Suivant la ruse politique britannique, ils ont poussé le régime militaire à se rapprocher des communistes, de la Russie et de la Chine pour obtenir leur soutien face à la campagne américaine.
Quant à l'Amérique, elle soutient la Ligue nationale pour la démocratie dirigée par Aung San Suu Kyi, à qui elle a fait obtenir le prix Nobel de la paix en 1991. Son père, Aung San, s'opposait aux Britanniques et fut tué en 1947 ; il est considéré comme le héros de l'indépendance.
Malgré le conflit politique entre l'Amérique et la Grande-Bretagne au Myanmar, elles s'accordent pour soutenir les bouddhistes dans la persécution des musulmans sans qu'aucune prétendue émotion humaine ne soit manifestée par l'Occident, si ce n'est des déclarations creuses... En revanche, ils protestent vivement si des moines sont réprimés ou si un opposant bouddhiste est emprisonné.

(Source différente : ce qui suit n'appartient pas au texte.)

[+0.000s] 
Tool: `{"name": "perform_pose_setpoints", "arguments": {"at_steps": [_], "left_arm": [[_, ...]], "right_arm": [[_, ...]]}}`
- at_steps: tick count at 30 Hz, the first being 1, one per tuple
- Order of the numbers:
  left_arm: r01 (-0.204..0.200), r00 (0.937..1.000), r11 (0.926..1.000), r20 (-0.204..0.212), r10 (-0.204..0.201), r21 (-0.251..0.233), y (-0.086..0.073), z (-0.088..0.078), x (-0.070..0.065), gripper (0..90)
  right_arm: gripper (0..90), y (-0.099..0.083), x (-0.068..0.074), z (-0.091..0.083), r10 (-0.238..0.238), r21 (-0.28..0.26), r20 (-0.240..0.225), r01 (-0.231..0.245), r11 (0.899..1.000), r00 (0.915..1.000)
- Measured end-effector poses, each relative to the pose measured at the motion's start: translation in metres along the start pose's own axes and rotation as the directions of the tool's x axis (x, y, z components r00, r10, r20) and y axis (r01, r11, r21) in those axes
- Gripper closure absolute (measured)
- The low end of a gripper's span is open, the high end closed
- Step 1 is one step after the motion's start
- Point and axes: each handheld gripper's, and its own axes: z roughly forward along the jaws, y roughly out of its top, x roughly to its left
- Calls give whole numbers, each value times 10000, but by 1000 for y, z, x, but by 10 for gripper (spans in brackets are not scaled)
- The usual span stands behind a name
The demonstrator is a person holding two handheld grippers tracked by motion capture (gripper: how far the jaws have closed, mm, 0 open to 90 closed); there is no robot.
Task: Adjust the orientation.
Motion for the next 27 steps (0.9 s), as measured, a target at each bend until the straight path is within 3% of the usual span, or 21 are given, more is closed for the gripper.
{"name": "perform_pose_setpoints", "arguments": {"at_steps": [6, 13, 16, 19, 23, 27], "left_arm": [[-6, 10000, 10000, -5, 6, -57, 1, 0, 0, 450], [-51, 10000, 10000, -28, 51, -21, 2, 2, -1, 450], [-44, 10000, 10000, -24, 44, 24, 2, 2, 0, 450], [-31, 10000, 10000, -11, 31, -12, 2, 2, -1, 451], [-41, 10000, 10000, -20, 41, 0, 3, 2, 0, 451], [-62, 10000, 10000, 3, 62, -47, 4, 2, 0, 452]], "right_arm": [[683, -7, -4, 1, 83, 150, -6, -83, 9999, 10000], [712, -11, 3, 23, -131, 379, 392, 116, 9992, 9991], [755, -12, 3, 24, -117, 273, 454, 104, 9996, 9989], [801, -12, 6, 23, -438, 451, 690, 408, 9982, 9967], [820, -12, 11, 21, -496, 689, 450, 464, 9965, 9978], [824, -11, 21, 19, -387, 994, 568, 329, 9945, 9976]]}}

La Chine soutient le régime pour des intérêts économiques et stratégiques, sans pour autant obtenir une influence politique réelle dans le pays.
Quant aux dirigeants des pays musulmans, ils suivent l'Amérique et l'Occident pas à pas. Ils n'ont pas bougé le petit doigt. Même le Bangladesh voisin ne secourt pas ses frères musulmans qui subissent une épuration et une persécution sévère depuis des siècles ; au contraire, il les opprime en leur fermant ses frontières. Ces dirigeants, au lieu de répondre à l'ordre d'Allah :
وَإِنِ اسْتَنْصَرُوكُمْ فِي الدِّينِ فَعَلَيْكُمُ النَّصْرُ
"Et s'ils vous demandent secours au nom de la religion, à vous alors de leur porter secours." (Al-Anfal [8]: 72)

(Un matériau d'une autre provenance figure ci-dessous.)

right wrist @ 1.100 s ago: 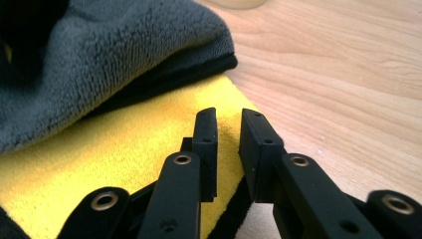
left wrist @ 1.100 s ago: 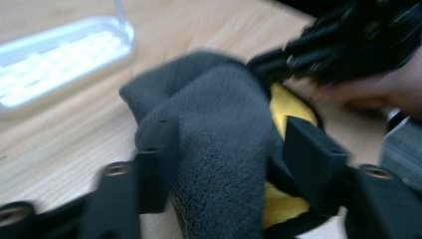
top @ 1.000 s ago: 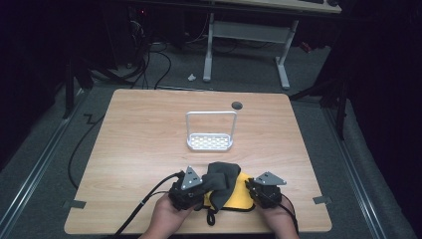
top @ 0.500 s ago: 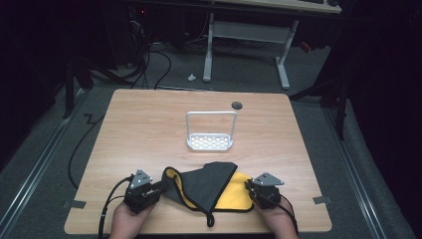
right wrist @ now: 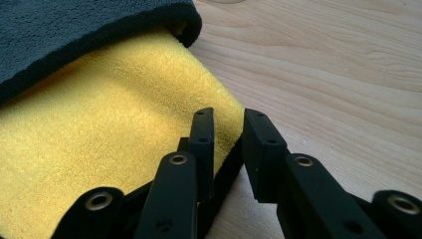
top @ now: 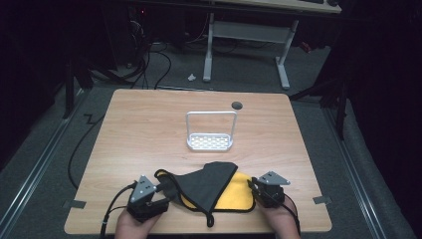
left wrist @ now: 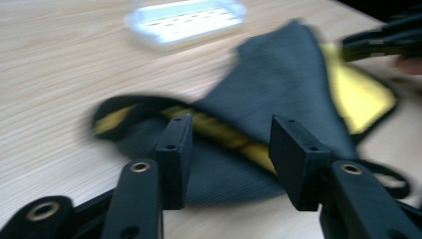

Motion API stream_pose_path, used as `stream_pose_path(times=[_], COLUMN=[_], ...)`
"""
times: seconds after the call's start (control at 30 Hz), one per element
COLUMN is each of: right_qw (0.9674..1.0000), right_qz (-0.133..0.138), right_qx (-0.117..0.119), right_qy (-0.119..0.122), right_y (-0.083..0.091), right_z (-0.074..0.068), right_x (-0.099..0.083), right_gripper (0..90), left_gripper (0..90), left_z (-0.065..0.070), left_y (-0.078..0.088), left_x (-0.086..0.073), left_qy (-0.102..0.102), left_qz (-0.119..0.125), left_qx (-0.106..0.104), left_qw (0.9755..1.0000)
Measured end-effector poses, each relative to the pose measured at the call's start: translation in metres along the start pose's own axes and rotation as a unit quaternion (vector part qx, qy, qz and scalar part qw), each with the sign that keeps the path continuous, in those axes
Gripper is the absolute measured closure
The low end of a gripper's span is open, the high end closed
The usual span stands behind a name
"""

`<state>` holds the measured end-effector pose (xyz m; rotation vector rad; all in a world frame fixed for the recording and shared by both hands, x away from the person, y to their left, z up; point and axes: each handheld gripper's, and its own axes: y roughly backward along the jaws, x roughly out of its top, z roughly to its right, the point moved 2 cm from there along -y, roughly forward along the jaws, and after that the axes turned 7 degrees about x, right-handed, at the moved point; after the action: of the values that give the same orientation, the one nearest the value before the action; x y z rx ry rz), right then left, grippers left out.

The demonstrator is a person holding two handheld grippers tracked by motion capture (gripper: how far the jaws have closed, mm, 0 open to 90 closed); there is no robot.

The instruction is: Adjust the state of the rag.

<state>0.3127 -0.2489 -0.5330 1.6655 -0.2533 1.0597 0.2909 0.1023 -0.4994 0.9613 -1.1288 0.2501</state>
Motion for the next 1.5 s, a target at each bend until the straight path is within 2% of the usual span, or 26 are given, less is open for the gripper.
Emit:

ils répondent à l'Amérique et aux autres pays occidentaux en envoyant leurs soldats dans d'autres zones de conflit sous l'insigne des Nations Unies !
On ne peut espérer de bien de ces dirigeants ; le mal vient d'eux en premier. La sécurité ne reviendra pour les musulmans de ces contrées que par le retour du Califat, sous l'ombre duquel ils ont vécu depuis l'époque du Calife Haroun al-Rashid pendant plus de trois siècles et demi... Seul le Califat leur assurera la sécurité et propagera le bien à travers le monde, et puisse cela être proche, par la volonté d'Allah.